Bringing the bike along was John’s idea. He said it was really pretty there, and he was right. I left my car off and unfolded the Brompton, to much admiration from guys at the Hitch Man. They advised me to ride away from town on York Road, which I did. After a couple of miles, I turned off onto a side road and found myself away from traffic on narrow, 2-lane country roads. This ride was pure fun. It made me wonder how far you could go on a Brompton and enjoy the experience. I got to practice bike handling the Brompton (I always feel like I am oversteering it when leaning into turns) and further break in the saddle. I took some photos of the countryside but, alas, something seems to be wrong with my not-very-smart-phone and they did not get stored. I saw a few other cyclists, including some who were on a group ride. I turned back after half an hour and somehow the return trip was much faster than the ride out. My guess is I rode about 7-8 miles but that’s just an estimate.
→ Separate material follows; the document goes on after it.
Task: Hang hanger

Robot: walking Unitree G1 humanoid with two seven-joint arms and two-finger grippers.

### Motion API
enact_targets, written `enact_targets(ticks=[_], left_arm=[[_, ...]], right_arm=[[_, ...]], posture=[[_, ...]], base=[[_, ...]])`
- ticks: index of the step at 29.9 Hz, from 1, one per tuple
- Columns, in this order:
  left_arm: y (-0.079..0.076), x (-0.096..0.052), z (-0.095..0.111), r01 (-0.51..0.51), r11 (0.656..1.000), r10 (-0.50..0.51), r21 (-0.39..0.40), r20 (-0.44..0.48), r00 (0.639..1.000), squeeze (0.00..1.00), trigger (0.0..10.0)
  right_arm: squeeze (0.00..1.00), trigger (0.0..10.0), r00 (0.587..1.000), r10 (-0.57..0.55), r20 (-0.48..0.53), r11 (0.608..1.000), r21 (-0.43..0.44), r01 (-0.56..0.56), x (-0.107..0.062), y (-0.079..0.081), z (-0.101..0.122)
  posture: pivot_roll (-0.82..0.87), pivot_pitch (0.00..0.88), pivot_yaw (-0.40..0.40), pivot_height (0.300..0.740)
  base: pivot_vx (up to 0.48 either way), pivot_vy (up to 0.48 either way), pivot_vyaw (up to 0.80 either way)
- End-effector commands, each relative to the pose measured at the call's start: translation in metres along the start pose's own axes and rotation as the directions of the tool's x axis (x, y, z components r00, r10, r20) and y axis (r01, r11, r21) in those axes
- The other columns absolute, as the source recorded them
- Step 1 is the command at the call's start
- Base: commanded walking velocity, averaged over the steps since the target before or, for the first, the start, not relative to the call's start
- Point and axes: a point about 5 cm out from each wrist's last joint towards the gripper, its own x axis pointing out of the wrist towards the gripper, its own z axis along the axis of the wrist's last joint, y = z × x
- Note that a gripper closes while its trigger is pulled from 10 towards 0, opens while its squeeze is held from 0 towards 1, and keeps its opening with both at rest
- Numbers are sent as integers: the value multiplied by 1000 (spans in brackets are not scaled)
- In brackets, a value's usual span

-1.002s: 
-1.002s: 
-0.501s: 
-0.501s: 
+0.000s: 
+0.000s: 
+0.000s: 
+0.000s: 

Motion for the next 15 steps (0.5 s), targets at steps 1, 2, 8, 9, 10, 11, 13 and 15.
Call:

In the meantime, John picked up a hitch-mounted bike rack. We were looking for a bike-carrying solution that was more sturdy and easier to use than our previous (now sold) roof racks. We used it on Monday. Here’s a picture of the new rack in use:
On Sunday (a beautiful,warm sunny day), John and I rode 24 mile loop through Ellicott City, into Howard County and back. This is our typical weekend ride, this time with the cruelly steep and long Ellicott Mills Drive aka Heartbreak Hill included. In the past, this hill has thoroughly kicked my butt until I got fit enough to make it to the top. This time, I made it on the first try, no stopping, no walking. There was however a lot of panting after I got to the top, along with a 2-3 minute rest. Though time was tight, we did the entire loop. Once we got home, showered quickly and headed out for dinner at Salt with my sons and their girlfriends. Of course we were ravenous by the time we got to the restaurant. We had a great ride on Sunday, a terrific meal, and a great evening with the Gen X and Y-ers. How lucky am I to have my sons so nearby? I know this may not last, so I am making a point of appreciating my good luck.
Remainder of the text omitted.